**Task description:**
Leave out the pictures and copy everything else in the entries exactly.

**Records:**
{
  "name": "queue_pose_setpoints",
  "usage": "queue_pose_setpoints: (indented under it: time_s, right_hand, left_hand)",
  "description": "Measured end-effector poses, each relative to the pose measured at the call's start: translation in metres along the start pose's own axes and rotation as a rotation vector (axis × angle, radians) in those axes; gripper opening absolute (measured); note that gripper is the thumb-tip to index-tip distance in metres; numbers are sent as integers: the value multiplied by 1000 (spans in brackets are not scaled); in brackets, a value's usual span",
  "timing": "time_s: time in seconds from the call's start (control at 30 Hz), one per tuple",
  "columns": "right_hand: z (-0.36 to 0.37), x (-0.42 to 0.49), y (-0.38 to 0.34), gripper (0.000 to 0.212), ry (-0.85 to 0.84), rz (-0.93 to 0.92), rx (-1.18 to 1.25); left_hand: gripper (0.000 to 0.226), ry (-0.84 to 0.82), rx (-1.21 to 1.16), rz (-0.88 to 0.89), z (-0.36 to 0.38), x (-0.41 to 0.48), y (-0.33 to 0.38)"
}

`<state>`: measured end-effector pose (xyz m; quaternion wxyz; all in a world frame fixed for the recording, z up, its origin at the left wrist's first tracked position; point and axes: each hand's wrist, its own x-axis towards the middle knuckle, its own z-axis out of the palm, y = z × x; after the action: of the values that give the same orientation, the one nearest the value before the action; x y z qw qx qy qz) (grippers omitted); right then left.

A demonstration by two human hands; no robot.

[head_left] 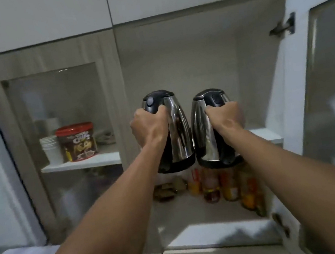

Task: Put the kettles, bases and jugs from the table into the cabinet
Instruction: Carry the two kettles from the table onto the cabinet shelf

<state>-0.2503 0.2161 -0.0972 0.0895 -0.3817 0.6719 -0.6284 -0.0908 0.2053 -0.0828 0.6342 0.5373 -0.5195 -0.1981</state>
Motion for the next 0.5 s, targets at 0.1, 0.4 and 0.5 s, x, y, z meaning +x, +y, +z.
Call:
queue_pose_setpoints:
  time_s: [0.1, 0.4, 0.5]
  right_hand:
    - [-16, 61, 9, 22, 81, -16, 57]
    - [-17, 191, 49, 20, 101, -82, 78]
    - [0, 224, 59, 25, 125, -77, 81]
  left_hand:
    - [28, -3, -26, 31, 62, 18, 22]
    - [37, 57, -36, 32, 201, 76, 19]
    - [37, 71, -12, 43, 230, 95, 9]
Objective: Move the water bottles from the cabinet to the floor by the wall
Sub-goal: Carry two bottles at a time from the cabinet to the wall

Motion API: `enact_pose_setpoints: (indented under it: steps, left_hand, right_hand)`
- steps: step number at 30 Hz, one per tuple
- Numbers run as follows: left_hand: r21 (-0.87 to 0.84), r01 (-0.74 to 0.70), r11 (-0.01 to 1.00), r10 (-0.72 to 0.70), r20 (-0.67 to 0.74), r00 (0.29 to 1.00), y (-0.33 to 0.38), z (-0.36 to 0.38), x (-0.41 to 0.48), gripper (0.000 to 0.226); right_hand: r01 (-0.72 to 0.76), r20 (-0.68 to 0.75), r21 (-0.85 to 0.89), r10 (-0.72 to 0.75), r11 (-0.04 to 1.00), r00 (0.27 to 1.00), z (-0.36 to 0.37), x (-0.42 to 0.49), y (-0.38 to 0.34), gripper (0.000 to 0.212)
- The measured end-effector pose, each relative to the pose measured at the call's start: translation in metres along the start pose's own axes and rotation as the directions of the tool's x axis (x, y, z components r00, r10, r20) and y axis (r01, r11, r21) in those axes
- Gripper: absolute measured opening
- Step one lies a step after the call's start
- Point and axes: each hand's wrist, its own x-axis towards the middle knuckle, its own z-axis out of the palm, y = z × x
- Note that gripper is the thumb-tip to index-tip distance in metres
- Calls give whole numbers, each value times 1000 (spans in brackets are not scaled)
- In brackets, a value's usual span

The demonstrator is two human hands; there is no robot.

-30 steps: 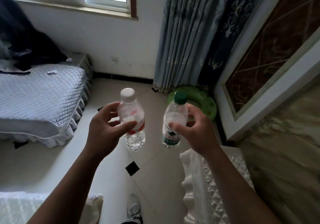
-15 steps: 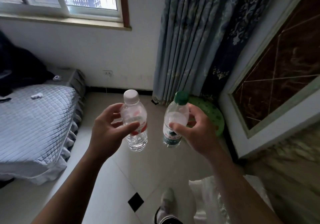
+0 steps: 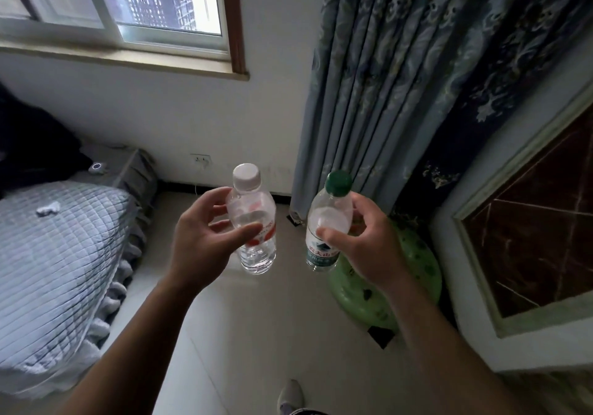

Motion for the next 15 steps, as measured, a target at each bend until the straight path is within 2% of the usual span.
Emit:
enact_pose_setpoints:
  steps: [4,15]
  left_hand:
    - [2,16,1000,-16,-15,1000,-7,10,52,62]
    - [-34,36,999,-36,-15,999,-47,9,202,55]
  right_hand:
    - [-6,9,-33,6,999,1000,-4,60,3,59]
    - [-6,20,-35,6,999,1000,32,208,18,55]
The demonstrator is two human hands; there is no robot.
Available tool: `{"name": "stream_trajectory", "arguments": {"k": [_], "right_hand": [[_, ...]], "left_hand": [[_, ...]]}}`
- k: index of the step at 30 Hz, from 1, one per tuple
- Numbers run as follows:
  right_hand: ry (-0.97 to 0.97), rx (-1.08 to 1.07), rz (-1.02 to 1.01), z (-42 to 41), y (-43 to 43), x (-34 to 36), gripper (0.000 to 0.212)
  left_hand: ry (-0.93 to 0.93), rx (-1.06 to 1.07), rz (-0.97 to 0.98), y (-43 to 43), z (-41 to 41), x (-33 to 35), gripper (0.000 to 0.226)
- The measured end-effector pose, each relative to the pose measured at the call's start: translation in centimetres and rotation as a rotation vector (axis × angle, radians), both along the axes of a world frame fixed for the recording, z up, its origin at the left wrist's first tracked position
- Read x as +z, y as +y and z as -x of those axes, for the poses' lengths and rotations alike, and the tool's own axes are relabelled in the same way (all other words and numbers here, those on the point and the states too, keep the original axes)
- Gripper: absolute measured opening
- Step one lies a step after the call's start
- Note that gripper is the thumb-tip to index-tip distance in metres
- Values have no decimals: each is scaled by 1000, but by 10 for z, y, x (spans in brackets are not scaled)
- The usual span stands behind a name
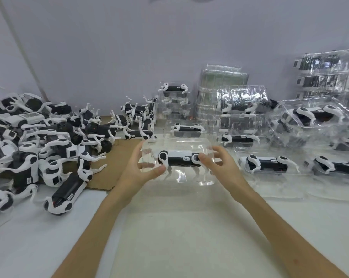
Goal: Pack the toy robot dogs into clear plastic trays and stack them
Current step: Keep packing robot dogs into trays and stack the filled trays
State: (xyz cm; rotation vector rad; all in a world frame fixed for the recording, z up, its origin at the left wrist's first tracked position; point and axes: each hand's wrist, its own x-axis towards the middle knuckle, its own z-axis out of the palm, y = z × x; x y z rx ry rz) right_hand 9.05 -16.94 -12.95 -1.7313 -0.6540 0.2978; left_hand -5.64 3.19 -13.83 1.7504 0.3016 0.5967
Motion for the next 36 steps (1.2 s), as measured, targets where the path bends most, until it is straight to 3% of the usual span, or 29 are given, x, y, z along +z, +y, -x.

**Exercise solution:**
{
  "name": "queue_pose_setpoints",
  "usage": "queue_pose_setpoints: (indented under it: time_s, right_hand, left_hand)",
  "description": "Measured end-effector poses, each relative to the pose measured at the call's start: translation in metres along the start pose's own axes and rotation as a rotation vector (axis × angle, radians) in those axes; gripper opening absolute (measured); note that gripper is the thumb-tip to index-tip distance in metres; numbers are sent as integers: the value multiplied by 1000 (spans in brackets are not scaled); in brackets, a value's usual span",
  "timing": "time_s: time in seconds from the call's start (control at 30 Hz), one per tuple",
  "columns": "right_hand: z (-0.36 to 0.37), x (-0.42 to 0.49), y (-0.38 to 0.34), gripper (0.000 to 0.212), ry (-0.85 to 0.84), rz (-0.93 to 0.92), rx (-1.18 to 1.25); left_hand: gripper (0.000 to 0.226), ry (-0.84 to 0.82), rx (-1.21 to 1.16), rz (-0.88 to 0.89), z (-0.36 to 0.38), x (-0.41 to 0.48), y (-0.33 to 0.38)"
}

`<state>`: measured end-effector pose (xyz m; quaternion wxyz; all in a world frame fixed for the recording, z up, its origin at the left wrist's first tracked position; point and axes: each hand's wrist, its own x-axis towards the middle knuckle, its own z-axis out of the palm, y = z × x; after the action: of the values that give the same orientation, the one nearest the value before the action; x y z qw qx qy qz) (grippers omitted); right then left.

A demonstration by two human hands; no robot.

[head_left] 

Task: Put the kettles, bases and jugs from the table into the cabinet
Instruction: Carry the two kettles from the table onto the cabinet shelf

<state>-0.2503 0.2161 -0.0972 0.0895 -0.3817 0.6719 -0.6284 -0.0908 0.2053 -0.0828 0.6342 0.5373 -0.5195 -0.1981</state>
Motion for the next 0.5 s, targets at 0.1, 0.4 and 0.5 s, x, y, z meaning +x, +y, +z.
Call:
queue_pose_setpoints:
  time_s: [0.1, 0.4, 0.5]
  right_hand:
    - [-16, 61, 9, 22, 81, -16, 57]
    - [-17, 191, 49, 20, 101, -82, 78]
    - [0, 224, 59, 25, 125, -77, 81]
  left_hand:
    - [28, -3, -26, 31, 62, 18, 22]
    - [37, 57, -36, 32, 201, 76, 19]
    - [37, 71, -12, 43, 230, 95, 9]
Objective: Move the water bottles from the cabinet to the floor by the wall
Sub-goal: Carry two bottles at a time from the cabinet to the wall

Motion API: `enact_pose_setpoints: (indented under it: steps, left_hand, right_hand)`
- steps: step number at 30 Hz, one per tuple
- Numbers run as follows: left_hand: r21 (-0.87 to 0.84), r01 (-0.74 to 0.70), r11 (-0.01 to 1.00), r10 (-0.72 to 0.70), r20 (-0.67 to 0.74), r00 (0.29 to 1.00), y (-0.33 to 0.38), z (-0.36 to 0.38), x (-0.41 to 0.48), gripper (0.000 to 0.226); right_hand: r01 (-0.72 to 0.76), r20 (-0.68 to 0.75), r21 (-0.85 to 0.89), r10 (-0.72 to 0.75), r11 (-0.04 to 1.00), r00 (0.27 to 1.00), z (-0.36 to 0.37), x (-0.42 to 0.49), y (-0.38 to 0.34), gripper (0.000 to 0.212)
- The measured end-effector pose, each relative to the pose measured at the call's start: translation in metres along the start pose's own axes and rotation as the directions of the tool's x axis (x, y, z components r00, r10, r20) and y axis (r01, r11, r21) in those axes
- Gripper: absolute measured opening
- Step one lies a step after the call's start
- Point and axes: each hand's wrist, its own x-axis towards the middle knuckle, its own z-axis out of the palm, y = z × x
- Note that gripper is the thumb-tip to index-tip distance in metres
- Calls give whole numbers, each value times 1000 (spans in brackets are not scaled)
- In brackets, a value's usual span

The demonstrator is two human hands; there is no robot.

-30 steps: 
-15 steps: 
+0 steps: 

Motion for the next 15 steps, as measured, a target at each bend until the straight path is within 2% of the usual span.
Emit:
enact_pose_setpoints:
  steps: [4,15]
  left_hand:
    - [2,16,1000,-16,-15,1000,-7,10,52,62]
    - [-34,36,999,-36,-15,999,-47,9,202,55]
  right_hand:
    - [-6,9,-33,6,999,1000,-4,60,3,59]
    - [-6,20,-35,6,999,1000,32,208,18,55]
The demonstrator is two human hands; there is no robot.
Available tool: `{"name": "stream_trajectory", "arguments": {"k": [_], "right_hand": [[_, ...]], "left_hand": [[_, ...]]}}`
- k: index of the step at 30 Hz, from 1, one per tuple
- Numbers run as follows:
  right_hand: ry (-0.97 to 0.97), rx (-1.08 to 1.07), rz (-1.02 to 1.01), z (-42 to 41), y (-43 to 43), x (-34 to 36), gripper (0.000 to 0.212)
  left_hand: ry (-0.93 to 0.93), rx (-1.06 to 1.07), rz (-0.97 to 0.98), y (-43 to 43), z (-41 to 41), x (-33 to 35), gripper (0.000 to 0.226)
- The measured end-effector pose, each relative to the pose measured at the call's start: translation in centimetres and rotation as a rotation vector (axis × angle, radians), both along the axes of a world frame fixed for the recording, z up, its origin at the left wrist's first tracked position
- Read x as +z, y as +y and z as -x of those axes, for the poses' lengths and rotations alike, and the tool's own axes are relabelled in the same way (all other words and numbers here, those on the point and the states too, keep the original axes)
- Gripper: absolute measured opening
- Step one lies a step after the call's start
- Note that gripper is the thumb-tip to index-tip distance in metres
- Values have no decimals: each is scaled by 1000, but by 10 for z, y, x (spans in brackets are not scaled)
- The usual span stands behind a name
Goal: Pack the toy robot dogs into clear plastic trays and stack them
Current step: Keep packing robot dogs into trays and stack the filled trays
State: (xyz cm; rotation vector rad; all in a world frame fixed for the recording, z up, its origin at the left wrist's first tracked position; point and axes: each hand's wrist, its own x-axis towards the middle knuckle, its own z-axis out of the palm, y = z × x; x y z rx ry rz) right_hand 9.05 -16.94 -12.95 -1.7313 -0.6540 0.2978; left_hand -5.64 3.19 -13.83 1.7504 0.3016 0.5967
Motion for the next 36 steps (1.2 s), as measured, targets where the path bends most, until it is straight to 3% of the usual span, or 29 are given, x, y, z along +z, +y, -x.

There is no more to this output.